Reid, thanks for joining. You and our colleague Patricia Mazzei have a new story out looking at Jon Ossoff. How did he go from endangered Democrat to formidable — front-runner? Can we call him a front-runner? — in a state that is often tough for Democrats?
While Georgia remains a very hard state for Democrats, just about everything possible has gone right for Ossoff over the last year and a half. Gov. Brian Kemp, the state’s most popular Republican, decided not to run against him. Derek Dooley, the Kemp-endorsed Republican, lost the Senate primary after Ossoff’s team quietly worked to undermine his chances. And Ossoff’s periodic campaign rallies, with his crisp analysis of what he casts as the ills of the Trump administration, have generated popular content on Democratic social media.
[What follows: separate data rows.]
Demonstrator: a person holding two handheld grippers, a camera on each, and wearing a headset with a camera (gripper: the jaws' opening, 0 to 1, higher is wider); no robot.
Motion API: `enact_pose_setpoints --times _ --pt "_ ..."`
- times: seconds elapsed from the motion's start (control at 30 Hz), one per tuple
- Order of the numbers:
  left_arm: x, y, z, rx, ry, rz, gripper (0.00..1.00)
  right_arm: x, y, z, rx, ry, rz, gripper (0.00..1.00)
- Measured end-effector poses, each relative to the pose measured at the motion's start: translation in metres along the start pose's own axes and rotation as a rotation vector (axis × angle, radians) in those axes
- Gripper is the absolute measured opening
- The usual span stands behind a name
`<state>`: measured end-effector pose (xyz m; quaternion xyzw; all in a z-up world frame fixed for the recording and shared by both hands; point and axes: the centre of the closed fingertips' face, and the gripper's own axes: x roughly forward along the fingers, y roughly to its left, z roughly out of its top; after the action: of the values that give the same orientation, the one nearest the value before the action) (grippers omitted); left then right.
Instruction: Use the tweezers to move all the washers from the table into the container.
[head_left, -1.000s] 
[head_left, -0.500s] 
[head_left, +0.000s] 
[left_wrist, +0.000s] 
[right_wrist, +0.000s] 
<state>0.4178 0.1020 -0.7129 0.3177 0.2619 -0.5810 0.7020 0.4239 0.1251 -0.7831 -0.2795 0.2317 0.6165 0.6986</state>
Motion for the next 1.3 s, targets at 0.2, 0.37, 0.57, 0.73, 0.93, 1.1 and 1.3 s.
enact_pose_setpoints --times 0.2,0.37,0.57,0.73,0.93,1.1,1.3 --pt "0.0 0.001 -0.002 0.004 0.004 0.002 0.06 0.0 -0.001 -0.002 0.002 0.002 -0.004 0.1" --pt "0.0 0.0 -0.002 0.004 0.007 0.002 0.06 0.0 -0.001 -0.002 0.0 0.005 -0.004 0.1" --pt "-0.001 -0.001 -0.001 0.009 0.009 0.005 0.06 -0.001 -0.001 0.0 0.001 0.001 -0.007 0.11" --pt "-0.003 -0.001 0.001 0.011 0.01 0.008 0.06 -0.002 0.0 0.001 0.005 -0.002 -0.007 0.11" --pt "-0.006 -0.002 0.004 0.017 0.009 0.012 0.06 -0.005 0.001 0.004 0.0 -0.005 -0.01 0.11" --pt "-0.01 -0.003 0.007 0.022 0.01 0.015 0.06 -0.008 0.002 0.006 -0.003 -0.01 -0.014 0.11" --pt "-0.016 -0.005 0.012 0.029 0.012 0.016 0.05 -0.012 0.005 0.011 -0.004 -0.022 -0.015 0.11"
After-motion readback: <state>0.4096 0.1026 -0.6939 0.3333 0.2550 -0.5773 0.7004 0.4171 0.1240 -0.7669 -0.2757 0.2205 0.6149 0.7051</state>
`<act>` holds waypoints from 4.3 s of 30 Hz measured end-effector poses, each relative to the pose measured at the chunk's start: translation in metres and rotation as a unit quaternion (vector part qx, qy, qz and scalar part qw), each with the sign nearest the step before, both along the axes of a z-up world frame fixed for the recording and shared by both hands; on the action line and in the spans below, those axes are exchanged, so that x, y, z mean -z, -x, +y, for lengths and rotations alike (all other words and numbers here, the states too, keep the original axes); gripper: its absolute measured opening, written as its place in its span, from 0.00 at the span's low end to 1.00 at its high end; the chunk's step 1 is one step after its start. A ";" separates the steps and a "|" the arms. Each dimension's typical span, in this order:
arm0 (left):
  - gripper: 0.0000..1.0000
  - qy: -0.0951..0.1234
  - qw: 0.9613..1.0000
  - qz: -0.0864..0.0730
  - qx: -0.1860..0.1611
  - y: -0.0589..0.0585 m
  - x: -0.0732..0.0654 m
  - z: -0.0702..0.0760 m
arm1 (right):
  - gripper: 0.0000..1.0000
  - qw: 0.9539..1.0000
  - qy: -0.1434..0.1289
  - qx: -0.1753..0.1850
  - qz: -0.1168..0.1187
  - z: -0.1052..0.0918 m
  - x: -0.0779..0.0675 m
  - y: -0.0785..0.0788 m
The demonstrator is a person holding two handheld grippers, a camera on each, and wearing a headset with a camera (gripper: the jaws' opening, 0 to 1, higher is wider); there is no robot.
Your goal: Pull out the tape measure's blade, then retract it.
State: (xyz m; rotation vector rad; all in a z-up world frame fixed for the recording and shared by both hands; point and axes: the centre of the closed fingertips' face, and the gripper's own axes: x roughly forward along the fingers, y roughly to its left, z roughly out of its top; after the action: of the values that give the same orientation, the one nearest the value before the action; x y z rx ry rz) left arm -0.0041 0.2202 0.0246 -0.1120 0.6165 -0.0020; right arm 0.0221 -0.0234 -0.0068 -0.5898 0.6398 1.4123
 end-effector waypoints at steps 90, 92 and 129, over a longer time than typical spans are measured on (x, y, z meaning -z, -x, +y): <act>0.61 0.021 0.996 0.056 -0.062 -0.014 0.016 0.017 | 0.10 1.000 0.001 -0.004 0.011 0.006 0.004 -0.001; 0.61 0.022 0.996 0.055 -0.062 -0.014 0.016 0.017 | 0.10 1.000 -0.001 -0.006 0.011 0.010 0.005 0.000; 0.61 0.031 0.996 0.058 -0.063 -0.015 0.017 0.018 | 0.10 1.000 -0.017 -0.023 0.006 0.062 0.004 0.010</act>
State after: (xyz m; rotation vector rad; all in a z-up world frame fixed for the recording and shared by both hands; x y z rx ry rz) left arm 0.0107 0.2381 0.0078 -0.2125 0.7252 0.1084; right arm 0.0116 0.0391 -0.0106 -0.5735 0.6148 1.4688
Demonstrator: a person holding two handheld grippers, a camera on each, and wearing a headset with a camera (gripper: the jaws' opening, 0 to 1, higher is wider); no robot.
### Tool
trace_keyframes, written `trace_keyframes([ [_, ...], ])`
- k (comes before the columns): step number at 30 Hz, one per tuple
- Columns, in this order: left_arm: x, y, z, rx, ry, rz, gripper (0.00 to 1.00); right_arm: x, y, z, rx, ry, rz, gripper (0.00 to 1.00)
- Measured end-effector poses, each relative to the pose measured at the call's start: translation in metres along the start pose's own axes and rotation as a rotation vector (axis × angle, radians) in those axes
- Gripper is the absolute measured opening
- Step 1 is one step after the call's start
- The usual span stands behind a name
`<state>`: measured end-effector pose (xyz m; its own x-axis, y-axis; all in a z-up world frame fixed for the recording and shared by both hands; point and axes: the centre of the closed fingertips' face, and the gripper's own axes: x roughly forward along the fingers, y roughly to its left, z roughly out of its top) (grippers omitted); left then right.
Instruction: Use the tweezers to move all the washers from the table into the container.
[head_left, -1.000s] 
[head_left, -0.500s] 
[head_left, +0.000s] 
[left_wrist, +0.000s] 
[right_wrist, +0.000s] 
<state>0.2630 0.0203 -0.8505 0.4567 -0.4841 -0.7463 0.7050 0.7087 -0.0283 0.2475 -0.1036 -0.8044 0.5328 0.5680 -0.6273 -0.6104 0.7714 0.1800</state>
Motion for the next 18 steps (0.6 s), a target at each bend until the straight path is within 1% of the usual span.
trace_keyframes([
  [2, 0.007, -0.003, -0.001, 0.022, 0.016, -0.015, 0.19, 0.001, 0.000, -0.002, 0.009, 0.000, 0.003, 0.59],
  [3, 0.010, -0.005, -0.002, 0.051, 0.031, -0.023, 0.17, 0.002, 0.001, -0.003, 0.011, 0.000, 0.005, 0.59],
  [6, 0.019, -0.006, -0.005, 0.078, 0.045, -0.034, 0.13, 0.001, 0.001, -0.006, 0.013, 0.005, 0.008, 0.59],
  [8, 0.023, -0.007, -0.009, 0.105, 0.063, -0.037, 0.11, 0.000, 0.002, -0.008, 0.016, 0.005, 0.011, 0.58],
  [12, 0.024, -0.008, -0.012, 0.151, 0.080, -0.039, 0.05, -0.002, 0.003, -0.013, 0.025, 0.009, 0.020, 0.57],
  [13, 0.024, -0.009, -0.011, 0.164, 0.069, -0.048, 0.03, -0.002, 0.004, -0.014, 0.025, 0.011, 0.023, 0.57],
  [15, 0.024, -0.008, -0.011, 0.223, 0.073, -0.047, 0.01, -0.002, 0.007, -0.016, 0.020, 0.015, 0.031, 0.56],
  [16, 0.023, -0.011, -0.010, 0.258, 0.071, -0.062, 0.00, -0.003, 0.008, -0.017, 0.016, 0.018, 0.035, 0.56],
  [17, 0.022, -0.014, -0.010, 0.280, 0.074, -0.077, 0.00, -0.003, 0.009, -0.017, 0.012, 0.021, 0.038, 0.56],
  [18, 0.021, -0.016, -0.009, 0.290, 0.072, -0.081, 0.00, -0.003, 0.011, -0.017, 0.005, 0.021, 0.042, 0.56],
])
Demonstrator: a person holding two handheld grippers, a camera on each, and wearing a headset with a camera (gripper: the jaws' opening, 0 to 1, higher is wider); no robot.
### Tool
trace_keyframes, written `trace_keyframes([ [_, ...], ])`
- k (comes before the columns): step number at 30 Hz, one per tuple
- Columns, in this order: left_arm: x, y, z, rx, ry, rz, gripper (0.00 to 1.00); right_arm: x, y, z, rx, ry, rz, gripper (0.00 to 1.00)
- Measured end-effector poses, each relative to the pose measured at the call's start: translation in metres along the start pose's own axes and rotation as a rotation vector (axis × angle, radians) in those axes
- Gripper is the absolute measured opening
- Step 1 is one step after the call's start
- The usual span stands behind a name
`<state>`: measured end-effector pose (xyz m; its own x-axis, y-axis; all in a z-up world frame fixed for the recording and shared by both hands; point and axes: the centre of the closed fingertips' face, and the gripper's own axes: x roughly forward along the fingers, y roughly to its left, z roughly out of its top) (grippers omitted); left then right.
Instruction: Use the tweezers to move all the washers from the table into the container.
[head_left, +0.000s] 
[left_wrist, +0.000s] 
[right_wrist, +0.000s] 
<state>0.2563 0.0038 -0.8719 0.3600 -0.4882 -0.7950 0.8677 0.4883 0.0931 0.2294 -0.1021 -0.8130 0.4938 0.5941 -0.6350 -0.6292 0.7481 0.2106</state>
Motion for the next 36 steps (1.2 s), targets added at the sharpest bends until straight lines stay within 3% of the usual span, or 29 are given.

Still, Ossoff is no slam dunk for re-election. Just look at the voting patterns from Georgia’s primary election last month. About 150,000 more Democrats than Republicans voted in the state’s primaries for governor, but two State Supreme Court candidates backed by Democrats (including Barack Obama) did not win.
Definitely, and November is many political lifetimes away. Now that we know the Georgia matchup, what do you see as the key fault lines in this race?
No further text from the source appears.